The task calls for each line of the records below in which the word "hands" appears.

Data section START

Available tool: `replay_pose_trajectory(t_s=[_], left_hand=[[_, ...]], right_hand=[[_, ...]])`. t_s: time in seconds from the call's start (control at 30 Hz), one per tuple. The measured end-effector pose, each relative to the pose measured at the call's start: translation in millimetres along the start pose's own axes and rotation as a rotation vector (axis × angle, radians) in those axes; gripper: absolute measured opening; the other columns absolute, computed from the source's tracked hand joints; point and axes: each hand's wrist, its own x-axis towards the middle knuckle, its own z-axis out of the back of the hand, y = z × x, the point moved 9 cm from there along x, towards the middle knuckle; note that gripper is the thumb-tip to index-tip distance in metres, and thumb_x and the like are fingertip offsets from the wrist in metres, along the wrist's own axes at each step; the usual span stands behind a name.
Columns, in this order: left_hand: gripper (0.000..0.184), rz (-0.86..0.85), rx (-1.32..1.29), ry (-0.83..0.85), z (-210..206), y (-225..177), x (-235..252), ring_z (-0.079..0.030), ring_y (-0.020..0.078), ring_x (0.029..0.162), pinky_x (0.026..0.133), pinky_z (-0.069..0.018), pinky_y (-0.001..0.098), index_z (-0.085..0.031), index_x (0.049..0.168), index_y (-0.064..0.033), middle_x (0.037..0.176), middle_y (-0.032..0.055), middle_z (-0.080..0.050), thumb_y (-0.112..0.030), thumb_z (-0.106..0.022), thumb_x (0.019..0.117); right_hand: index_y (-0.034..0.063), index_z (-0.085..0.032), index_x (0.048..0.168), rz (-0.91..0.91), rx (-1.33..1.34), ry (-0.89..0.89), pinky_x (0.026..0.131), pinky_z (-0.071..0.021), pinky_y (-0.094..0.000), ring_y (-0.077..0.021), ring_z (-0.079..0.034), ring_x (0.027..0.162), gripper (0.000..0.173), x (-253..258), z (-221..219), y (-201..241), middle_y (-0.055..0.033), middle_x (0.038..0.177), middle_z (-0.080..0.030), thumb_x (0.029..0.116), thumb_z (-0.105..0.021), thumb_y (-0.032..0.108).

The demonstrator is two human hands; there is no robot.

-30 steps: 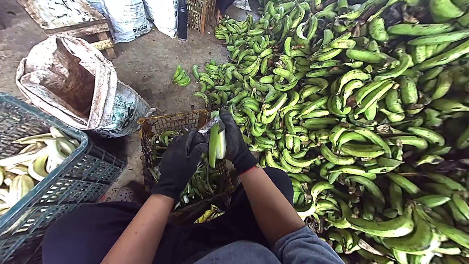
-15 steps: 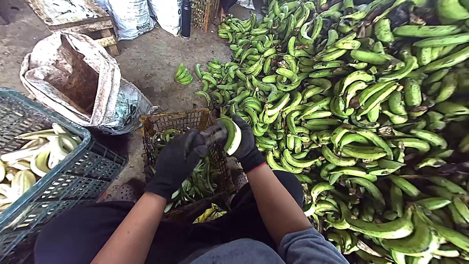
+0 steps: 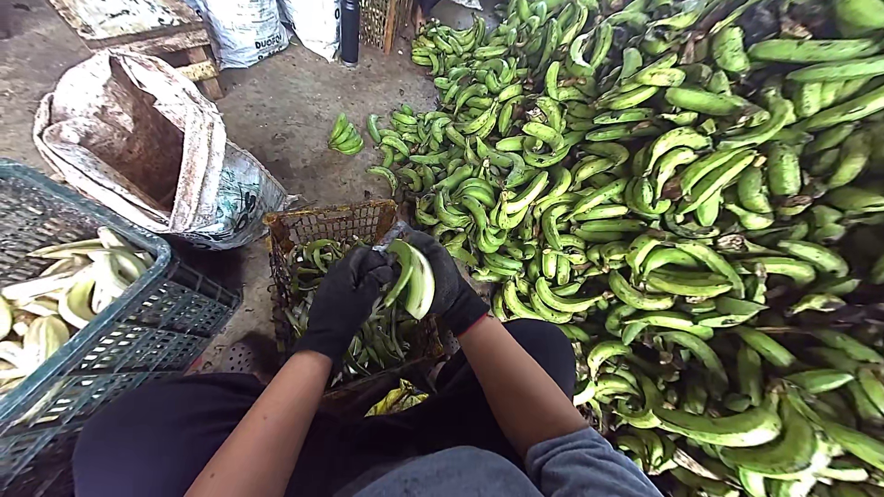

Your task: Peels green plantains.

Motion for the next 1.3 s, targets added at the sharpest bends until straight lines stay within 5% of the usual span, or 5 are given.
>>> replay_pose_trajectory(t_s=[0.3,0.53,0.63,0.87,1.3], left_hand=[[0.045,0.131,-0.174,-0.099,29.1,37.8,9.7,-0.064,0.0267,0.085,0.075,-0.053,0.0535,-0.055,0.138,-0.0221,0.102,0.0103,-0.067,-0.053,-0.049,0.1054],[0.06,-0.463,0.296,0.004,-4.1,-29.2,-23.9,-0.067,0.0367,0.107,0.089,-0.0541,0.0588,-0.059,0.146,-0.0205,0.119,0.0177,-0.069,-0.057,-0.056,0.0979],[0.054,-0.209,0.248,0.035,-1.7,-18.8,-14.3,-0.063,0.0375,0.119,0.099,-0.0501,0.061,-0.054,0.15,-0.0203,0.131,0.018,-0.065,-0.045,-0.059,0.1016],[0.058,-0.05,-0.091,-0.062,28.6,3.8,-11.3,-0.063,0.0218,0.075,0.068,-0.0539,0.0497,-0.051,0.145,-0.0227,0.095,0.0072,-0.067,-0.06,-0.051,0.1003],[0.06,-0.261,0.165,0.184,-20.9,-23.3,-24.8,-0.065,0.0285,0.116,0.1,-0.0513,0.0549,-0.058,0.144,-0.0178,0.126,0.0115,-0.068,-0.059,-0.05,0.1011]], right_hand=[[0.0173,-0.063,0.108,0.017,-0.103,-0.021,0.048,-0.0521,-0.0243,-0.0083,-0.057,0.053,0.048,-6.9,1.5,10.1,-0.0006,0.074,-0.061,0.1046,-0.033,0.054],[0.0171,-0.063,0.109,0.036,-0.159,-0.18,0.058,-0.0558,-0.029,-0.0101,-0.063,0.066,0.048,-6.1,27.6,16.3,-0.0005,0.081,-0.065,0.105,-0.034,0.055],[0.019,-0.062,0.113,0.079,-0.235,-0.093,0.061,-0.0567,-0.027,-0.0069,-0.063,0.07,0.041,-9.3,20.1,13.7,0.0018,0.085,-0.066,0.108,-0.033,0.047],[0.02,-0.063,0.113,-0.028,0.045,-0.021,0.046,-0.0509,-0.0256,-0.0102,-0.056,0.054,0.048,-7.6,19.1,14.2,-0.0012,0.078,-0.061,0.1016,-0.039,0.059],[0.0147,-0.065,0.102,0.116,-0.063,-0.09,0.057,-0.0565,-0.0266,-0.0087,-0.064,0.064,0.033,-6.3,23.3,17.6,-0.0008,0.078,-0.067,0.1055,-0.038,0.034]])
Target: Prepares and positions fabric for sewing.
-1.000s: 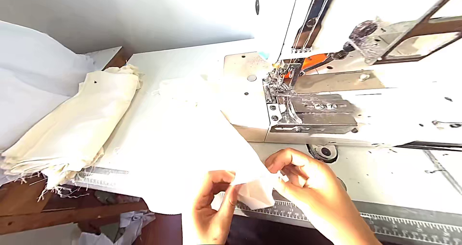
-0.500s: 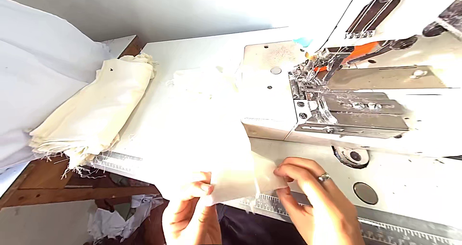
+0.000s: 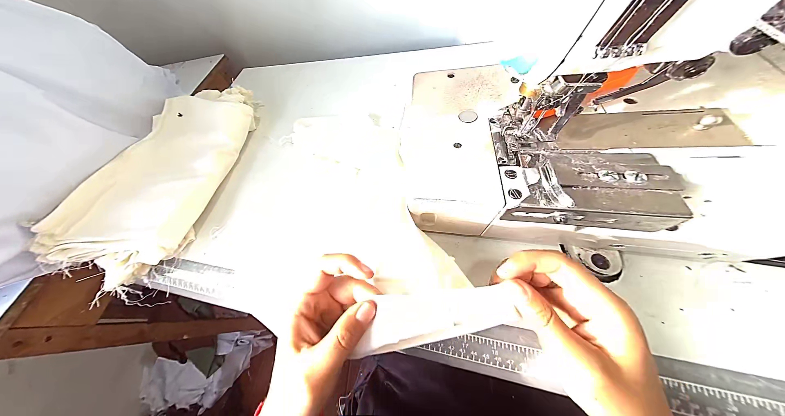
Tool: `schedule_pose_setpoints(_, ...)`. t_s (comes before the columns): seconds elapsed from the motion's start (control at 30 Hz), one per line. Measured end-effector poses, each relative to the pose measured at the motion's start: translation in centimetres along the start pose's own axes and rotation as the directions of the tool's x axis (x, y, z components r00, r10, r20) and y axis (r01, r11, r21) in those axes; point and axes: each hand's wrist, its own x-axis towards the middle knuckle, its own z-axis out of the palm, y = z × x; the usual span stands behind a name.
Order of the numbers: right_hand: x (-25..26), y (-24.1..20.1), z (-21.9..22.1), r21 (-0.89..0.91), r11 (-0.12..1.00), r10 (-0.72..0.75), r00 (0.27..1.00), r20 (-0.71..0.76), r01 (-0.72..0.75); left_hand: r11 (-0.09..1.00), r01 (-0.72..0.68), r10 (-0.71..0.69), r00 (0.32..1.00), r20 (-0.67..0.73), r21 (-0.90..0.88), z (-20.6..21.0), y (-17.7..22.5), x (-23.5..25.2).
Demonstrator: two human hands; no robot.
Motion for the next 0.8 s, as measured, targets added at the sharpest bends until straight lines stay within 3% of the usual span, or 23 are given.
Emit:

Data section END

### Expected output
The demonstrator is two human hands; there is no robot.
Demonstrator: two human hands; no robot.

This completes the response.